**** INFORMATION GIVEN

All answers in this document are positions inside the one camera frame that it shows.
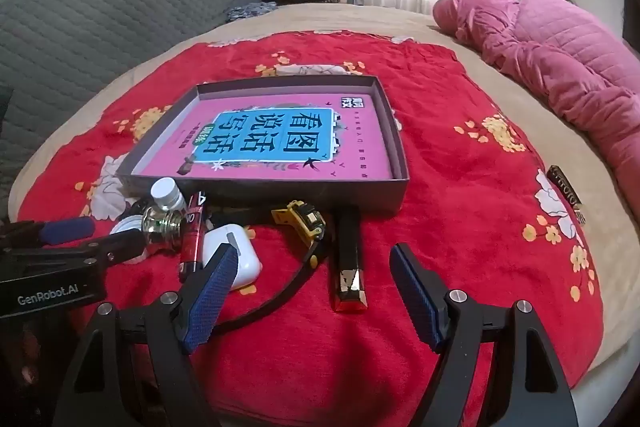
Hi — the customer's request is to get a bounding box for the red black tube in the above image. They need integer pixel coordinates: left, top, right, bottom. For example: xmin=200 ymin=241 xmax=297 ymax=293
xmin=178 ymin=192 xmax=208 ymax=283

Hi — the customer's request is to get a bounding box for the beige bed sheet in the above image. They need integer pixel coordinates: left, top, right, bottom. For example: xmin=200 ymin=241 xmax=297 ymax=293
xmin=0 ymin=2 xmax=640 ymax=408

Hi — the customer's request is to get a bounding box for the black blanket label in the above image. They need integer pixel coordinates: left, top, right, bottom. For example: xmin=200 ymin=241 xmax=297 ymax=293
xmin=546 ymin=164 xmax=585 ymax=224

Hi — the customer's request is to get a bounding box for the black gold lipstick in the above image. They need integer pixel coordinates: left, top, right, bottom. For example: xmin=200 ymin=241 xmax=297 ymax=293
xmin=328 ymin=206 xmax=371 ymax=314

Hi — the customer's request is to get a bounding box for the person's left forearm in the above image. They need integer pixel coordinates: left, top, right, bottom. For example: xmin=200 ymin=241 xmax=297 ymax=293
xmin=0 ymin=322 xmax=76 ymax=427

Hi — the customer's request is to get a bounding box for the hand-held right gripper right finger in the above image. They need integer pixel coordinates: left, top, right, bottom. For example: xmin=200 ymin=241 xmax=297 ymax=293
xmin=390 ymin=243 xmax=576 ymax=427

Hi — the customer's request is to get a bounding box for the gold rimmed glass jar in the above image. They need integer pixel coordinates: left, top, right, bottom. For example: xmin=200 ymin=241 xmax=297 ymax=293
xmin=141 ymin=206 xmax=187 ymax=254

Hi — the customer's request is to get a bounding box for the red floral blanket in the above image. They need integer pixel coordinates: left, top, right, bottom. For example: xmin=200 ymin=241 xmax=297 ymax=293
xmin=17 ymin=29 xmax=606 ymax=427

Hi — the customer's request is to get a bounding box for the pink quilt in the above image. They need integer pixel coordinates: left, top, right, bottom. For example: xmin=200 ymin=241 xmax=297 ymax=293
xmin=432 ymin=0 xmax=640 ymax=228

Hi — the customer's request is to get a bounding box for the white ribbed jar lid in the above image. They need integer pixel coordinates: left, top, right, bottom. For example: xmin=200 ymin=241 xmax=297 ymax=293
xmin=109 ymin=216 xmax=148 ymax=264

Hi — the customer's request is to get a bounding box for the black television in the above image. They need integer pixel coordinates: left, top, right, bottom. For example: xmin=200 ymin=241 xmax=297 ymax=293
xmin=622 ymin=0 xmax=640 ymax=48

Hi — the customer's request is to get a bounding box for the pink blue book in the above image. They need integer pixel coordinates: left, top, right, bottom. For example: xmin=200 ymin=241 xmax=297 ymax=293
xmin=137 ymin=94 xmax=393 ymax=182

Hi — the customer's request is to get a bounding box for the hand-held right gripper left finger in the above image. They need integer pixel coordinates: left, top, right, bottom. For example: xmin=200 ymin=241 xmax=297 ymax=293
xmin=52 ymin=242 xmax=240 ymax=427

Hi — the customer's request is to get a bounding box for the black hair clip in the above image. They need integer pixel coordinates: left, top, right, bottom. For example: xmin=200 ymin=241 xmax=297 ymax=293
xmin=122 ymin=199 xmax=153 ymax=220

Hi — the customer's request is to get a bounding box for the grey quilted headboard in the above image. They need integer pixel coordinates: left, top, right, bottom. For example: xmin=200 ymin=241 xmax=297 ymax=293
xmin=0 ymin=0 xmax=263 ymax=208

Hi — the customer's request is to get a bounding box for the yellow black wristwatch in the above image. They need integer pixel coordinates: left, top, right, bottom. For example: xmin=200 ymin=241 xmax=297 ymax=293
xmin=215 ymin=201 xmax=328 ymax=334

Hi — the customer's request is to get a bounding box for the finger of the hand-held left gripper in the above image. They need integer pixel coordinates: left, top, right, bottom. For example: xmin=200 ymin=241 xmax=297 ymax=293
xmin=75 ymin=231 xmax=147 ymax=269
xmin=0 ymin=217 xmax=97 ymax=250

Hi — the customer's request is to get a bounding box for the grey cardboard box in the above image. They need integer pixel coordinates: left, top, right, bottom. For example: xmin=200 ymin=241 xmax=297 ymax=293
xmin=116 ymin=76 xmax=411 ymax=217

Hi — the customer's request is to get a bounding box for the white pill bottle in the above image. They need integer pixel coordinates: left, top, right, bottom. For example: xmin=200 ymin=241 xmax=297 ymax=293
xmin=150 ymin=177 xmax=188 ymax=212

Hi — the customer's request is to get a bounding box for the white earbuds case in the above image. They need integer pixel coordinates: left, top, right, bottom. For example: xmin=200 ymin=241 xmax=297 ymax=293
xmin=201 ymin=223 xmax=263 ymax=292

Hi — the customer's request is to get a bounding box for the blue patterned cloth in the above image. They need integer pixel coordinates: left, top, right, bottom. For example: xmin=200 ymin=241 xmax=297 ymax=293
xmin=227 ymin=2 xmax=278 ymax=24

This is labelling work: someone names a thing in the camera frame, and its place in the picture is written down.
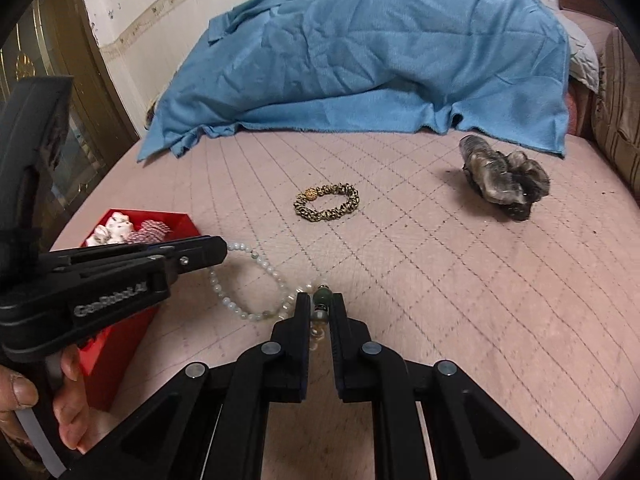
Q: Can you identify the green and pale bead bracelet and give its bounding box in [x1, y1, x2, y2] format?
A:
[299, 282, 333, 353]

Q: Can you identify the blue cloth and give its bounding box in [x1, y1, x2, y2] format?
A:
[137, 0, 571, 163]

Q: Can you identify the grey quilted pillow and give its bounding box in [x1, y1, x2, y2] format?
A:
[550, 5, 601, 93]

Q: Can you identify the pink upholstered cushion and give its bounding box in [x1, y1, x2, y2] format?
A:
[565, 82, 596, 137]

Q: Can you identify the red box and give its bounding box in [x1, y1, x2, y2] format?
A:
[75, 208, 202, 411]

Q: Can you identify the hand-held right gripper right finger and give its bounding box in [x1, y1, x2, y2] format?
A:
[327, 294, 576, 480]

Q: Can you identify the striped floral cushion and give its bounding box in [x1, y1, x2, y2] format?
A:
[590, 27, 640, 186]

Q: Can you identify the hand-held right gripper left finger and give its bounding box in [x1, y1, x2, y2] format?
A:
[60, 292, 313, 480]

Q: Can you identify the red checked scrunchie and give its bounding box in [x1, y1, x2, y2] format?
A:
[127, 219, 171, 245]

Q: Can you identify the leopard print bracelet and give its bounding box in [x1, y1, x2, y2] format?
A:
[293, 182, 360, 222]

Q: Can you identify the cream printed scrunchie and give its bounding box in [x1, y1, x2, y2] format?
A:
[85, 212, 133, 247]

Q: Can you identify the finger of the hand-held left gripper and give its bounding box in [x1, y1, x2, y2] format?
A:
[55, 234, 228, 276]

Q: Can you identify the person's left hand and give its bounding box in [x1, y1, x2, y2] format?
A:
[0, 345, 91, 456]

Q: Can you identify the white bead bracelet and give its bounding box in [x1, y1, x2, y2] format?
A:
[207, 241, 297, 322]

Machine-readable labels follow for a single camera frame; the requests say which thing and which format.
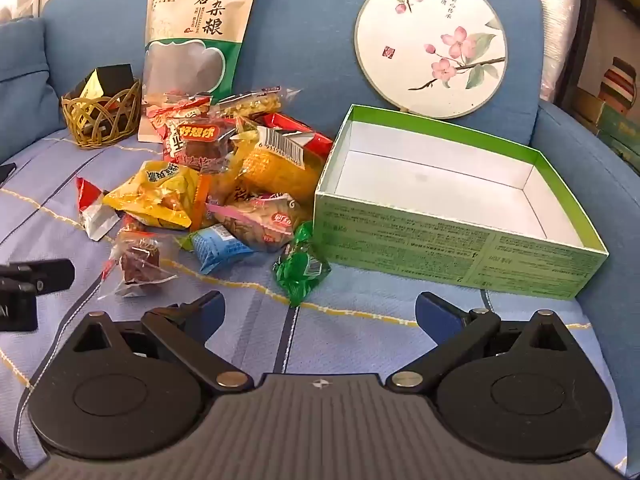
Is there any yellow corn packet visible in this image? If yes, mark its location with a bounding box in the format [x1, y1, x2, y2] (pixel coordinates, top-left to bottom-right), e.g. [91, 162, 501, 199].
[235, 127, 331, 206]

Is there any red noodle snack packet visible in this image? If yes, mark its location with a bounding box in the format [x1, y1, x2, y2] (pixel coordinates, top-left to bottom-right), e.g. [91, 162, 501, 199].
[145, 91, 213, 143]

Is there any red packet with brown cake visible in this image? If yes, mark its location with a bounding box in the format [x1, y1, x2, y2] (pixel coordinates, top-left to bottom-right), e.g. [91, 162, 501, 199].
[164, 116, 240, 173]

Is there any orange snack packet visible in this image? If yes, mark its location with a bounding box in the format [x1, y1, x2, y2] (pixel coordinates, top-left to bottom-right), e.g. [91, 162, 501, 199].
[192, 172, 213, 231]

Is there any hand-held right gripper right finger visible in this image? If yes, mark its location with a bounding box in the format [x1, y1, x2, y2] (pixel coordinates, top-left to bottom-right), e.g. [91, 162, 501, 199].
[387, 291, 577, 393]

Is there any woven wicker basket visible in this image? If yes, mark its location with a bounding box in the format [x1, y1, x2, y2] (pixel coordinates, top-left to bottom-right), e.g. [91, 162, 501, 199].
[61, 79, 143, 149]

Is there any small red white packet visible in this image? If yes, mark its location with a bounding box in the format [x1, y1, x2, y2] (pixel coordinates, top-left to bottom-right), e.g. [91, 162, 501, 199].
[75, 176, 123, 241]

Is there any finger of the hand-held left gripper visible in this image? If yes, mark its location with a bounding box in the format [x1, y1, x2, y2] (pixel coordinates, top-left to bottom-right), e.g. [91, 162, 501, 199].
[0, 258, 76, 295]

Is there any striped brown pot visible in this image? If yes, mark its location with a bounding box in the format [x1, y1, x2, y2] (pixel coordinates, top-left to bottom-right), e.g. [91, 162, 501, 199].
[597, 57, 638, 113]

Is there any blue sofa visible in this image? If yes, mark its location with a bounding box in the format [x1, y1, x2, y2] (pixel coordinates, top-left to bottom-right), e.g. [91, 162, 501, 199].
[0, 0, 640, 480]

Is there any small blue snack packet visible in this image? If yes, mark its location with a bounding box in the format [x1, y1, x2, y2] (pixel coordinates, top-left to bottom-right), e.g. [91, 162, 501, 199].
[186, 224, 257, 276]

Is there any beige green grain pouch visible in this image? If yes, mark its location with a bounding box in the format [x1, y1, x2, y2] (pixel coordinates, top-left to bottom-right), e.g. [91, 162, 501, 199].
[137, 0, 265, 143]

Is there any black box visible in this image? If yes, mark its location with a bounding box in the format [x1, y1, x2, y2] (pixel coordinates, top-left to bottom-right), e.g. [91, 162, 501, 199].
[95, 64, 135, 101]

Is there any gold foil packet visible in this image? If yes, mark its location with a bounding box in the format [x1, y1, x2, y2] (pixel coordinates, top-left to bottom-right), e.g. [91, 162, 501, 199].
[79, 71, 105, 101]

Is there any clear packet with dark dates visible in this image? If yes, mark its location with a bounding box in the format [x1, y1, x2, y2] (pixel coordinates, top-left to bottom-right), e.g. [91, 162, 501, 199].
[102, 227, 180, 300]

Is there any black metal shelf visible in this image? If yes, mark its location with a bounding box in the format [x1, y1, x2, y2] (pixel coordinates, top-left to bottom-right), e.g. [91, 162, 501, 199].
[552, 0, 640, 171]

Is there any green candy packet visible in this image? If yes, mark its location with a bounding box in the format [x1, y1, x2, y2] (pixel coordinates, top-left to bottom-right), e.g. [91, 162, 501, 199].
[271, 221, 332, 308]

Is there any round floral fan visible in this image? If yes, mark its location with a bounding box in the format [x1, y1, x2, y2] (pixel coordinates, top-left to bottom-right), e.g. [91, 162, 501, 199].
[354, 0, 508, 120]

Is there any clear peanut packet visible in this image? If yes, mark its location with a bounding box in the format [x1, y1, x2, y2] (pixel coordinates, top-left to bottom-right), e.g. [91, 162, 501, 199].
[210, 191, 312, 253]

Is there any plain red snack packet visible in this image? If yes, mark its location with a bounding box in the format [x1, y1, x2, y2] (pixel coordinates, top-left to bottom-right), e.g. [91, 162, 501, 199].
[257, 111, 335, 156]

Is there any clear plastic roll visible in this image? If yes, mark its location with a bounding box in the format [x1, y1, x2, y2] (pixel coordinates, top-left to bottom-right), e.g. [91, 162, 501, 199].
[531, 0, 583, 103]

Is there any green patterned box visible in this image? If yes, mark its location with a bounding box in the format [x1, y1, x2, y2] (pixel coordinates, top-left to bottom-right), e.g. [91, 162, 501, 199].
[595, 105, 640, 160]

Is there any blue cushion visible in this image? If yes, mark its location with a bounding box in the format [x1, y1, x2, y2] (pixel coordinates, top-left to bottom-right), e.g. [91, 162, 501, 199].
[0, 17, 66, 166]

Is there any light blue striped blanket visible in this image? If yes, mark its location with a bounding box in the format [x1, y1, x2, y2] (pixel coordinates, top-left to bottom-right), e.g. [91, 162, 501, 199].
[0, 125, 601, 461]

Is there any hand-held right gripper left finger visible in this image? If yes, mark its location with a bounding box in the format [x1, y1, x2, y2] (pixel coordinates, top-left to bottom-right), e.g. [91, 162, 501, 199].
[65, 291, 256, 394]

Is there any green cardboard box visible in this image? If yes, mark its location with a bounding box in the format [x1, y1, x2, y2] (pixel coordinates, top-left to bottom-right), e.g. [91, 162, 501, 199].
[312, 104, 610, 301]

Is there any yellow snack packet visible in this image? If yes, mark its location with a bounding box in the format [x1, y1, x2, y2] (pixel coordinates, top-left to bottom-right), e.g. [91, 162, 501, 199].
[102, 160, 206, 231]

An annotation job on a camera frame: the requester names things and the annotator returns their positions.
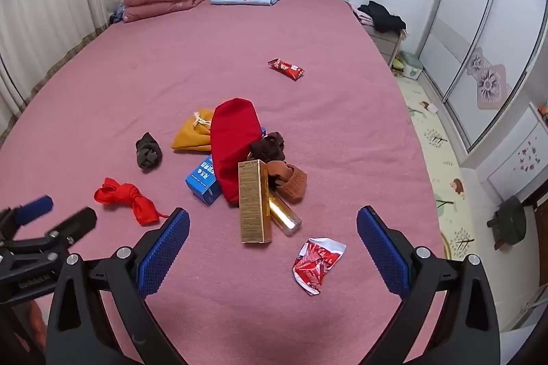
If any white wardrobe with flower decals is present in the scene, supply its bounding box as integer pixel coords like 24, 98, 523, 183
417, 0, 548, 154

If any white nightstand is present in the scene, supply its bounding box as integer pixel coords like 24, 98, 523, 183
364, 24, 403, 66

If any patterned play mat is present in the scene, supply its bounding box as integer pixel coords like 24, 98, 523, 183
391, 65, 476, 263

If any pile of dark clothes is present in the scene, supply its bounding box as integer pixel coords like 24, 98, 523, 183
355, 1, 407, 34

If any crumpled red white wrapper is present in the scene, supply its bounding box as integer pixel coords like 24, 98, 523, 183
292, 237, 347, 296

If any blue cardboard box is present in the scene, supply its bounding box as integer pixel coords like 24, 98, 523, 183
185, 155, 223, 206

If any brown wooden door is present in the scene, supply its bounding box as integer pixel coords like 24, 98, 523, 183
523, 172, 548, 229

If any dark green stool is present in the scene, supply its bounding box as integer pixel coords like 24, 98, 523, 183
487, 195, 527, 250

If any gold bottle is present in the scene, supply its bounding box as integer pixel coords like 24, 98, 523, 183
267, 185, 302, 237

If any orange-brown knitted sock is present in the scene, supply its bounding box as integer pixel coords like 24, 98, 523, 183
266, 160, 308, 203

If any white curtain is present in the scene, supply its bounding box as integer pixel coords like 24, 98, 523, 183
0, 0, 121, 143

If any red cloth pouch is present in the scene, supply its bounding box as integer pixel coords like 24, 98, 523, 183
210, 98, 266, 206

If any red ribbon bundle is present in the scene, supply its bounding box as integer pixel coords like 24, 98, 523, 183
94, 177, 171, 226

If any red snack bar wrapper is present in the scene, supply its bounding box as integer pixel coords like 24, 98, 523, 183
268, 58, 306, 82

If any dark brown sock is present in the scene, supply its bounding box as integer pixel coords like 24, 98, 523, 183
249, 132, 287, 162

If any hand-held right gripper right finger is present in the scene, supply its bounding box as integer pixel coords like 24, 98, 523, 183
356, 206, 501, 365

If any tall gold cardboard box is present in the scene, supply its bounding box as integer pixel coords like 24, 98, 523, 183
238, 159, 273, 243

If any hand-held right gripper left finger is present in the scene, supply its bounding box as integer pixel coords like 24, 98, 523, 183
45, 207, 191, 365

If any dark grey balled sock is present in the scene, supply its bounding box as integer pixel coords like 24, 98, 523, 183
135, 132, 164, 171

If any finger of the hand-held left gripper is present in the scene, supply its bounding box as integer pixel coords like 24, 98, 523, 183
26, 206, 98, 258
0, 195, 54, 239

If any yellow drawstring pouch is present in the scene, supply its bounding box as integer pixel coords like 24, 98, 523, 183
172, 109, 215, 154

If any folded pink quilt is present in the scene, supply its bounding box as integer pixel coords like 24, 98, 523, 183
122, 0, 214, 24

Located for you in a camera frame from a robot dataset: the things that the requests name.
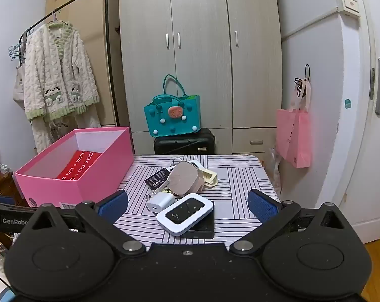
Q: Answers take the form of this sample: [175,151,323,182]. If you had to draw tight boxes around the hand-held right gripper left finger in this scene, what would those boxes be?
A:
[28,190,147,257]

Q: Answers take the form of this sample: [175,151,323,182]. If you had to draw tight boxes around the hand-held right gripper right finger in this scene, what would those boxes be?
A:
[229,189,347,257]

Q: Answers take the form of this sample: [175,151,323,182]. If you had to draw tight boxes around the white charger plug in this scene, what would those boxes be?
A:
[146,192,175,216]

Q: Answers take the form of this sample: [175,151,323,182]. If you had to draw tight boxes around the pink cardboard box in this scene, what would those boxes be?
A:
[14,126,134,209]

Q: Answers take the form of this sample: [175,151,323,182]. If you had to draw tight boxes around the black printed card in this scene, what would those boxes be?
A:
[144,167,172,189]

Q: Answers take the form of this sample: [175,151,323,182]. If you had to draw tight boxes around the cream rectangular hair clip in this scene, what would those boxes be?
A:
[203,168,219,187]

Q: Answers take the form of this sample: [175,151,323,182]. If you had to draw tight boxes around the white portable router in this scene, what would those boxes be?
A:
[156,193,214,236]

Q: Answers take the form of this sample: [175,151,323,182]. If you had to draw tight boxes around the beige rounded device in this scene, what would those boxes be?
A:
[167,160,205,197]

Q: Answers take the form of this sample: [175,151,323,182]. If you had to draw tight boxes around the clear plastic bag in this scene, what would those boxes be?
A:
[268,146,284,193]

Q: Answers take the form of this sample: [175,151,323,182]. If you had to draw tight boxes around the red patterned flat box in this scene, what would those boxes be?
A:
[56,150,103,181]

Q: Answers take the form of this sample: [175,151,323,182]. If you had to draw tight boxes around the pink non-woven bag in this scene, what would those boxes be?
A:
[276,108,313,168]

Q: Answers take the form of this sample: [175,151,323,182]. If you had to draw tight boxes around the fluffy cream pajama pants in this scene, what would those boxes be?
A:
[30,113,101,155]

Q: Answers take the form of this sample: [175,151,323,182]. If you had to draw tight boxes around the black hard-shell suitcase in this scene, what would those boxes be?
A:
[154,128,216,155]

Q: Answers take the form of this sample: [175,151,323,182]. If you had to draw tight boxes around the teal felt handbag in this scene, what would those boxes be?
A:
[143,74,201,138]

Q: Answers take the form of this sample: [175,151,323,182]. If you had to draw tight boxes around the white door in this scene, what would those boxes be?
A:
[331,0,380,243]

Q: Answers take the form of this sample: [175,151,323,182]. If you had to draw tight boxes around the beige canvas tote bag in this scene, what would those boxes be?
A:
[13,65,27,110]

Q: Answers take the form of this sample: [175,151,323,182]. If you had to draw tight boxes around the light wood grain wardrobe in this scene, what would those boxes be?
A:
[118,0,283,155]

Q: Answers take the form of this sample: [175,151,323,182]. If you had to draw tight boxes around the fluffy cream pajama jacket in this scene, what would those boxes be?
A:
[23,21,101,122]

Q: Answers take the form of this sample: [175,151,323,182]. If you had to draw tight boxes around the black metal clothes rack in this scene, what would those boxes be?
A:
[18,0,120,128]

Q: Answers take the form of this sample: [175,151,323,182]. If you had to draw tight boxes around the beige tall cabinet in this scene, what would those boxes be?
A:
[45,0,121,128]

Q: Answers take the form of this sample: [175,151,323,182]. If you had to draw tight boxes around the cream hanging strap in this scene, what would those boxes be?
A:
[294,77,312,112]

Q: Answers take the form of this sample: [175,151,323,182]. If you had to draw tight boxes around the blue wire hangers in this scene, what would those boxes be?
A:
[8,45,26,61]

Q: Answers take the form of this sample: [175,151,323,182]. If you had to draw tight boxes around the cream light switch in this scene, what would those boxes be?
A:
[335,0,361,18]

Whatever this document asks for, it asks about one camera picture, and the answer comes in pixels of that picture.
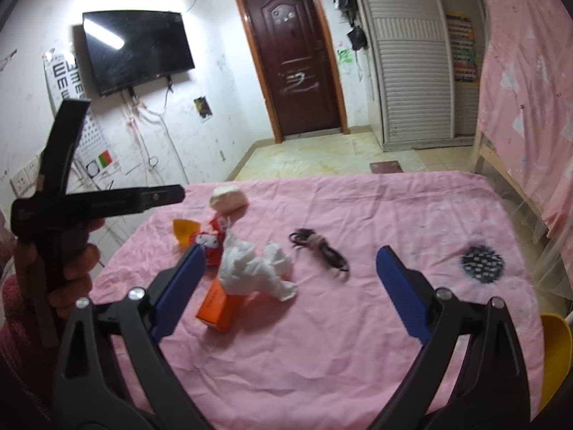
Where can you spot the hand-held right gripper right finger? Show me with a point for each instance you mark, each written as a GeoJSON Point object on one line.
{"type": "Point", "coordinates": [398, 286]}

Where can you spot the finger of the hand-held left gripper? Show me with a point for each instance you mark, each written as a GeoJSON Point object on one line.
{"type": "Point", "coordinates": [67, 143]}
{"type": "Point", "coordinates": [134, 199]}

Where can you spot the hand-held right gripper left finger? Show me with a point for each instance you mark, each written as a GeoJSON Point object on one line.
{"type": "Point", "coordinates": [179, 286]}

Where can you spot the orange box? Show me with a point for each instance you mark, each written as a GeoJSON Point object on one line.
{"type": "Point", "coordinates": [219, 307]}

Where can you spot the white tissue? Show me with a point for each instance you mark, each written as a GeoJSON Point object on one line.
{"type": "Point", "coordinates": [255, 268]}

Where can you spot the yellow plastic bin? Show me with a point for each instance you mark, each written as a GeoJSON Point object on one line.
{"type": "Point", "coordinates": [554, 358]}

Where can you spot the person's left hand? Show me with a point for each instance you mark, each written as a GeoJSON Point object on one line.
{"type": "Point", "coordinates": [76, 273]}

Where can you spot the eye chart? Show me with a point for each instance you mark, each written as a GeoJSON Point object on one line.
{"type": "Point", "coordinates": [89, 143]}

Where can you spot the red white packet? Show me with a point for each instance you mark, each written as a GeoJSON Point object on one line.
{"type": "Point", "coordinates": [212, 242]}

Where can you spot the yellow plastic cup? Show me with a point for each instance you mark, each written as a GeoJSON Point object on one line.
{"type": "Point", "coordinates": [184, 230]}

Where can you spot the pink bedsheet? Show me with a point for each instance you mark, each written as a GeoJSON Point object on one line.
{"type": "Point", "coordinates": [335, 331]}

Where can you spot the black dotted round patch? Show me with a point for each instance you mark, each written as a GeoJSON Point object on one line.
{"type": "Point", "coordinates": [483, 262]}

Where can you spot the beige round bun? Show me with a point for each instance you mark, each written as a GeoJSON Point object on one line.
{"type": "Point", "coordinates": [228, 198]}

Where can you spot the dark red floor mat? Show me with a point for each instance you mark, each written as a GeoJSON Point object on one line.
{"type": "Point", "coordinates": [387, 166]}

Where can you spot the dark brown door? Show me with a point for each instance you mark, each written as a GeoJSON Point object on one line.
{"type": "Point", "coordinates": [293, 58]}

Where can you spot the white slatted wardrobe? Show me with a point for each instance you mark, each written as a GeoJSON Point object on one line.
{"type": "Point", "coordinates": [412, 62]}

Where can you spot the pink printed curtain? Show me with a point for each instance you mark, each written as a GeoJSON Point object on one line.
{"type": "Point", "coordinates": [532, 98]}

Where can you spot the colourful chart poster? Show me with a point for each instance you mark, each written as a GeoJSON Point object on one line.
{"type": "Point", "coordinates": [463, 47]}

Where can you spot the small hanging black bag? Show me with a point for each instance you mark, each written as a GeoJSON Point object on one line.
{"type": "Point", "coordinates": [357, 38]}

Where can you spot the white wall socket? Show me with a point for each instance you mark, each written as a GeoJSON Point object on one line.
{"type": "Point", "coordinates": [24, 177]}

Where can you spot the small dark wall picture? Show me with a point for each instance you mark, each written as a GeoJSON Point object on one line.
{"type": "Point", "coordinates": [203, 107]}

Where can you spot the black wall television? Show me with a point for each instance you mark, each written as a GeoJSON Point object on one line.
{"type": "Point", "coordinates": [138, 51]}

********

■ EXERCISE:
The word "pajama" is the filter: copy every line of the listing above that contains it.

■ FINISHED TASK:
Q: Answers take the form of this sample: [175,151,323,182]. If you had to draw tight boxes around the fluffy cream pajama pants in this scene, what would those boxes be?
Q: Answers take the form of this sample: [175,151,323,182]. If you had to draw tight boxes around the fluffy cream pajama jacket in this scene, what would those boxes be?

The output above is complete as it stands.